3. Infrastucture (infrastruktur)
Daya tarik dan fasilitas tidak dapat dicapai dengan mudah kalau belum ada infrastruktur dasar. Perkembangan infrastruktur perlu untuk mendorong perkembangan pariwisata. Infrastruktur dan suatu daerah sebenarnya dinikmati baik oleh wisatwan maupun masyarakat yang juga tinggal di daerah wisata, maka penduduk akan mendapatkan keuntungan. Pemenuhan atau penciptaan infrastruktur adalah suatu cara untuk menciptakan suasana yang cocok bagi perkembangan pariwisata.
4. Transportations (transportasi )
Dalam pariwisata kemajuan dunia transportasi atau, pengangkutan sangat dibutuhkan karean sangat menentukan jarak dan waktu dalam suatu perjalanan wisata.
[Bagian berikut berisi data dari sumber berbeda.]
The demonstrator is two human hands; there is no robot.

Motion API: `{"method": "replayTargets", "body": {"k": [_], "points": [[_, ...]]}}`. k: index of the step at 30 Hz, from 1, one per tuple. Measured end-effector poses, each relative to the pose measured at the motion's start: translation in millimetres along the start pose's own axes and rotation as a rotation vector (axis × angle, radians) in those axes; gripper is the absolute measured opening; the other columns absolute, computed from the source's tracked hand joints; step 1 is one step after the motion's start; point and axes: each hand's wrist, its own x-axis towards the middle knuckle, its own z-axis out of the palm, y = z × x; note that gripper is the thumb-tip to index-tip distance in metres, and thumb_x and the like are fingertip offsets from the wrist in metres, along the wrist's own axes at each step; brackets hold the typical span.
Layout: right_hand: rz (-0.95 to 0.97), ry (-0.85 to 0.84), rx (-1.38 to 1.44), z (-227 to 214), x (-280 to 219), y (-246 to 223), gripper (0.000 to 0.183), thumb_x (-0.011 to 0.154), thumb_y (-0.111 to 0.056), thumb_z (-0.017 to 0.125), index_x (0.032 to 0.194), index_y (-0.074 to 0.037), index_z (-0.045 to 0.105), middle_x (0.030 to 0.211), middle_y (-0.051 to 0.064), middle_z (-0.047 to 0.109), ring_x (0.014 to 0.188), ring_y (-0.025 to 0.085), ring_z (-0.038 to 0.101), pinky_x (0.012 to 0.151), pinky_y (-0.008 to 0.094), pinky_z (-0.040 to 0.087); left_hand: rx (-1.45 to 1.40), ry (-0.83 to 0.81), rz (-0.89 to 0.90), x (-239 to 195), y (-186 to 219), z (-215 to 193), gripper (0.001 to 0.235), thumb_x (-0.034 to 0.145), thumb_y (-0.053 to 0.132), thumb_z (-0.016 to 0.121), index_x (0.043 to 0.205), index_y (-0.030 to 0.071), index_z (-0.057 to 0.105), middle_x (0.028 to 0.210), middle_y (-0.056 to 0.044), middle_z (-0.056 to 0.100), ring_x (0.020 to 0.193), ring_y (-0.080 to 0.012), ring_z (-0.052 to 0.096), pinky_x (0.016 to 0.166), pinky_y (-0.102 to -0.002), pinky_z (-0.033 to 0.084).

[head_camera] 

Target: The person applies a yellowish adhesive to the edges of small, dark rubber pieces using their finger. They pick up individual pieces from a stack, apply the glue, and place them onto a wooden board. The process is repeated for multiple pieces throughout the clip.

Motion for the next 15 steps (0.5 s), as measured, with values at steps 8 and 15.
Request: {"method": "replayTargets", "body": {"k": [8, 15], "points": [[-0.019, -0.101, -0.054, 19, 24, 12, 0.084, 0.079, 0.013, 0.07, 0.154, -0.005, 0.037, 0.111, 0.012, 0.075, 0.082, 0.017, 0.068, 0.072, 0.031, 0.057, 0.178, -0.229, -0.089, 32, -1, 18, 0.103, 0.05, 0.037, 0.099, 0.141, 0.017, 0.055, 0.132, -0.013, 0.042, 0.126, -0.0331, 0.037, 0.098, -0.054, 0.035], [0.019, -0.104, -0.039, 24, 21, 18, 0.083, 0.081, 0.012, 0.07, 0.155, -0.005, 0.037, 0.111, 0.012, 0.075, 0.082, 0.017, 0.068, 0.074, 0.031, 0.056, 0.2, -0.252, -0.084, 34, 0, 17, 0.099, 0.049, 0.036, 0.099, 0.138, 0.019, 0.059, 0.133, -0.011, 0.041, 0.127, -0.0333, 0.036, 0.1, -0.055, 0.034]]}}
Transportasi baik darat, udara maupun laut merupakan suatu unsur utama langsung yang merupakan tahap dinamis gejala-gejala pariwisata.
5. Hospitality (keramahtamahan)
Wisatawan yang berada dalam lingkungan yang tidak mereka kenal memerlukan kepastian jaminan keamanan khususnya untuk wisatawan asing yang memerlukan gambaran tentang tempat tujuan wisata yang akan didatangi. Maka kebutuhan dasar akan keamanan dan perlindungan harus disediakan dan juga keuletan serta kerarnahtamahan tenaga kerja wisata perlu dipertimbangkan supaya wisatawan merasa aman dan nyaman selama perjalanan wisata.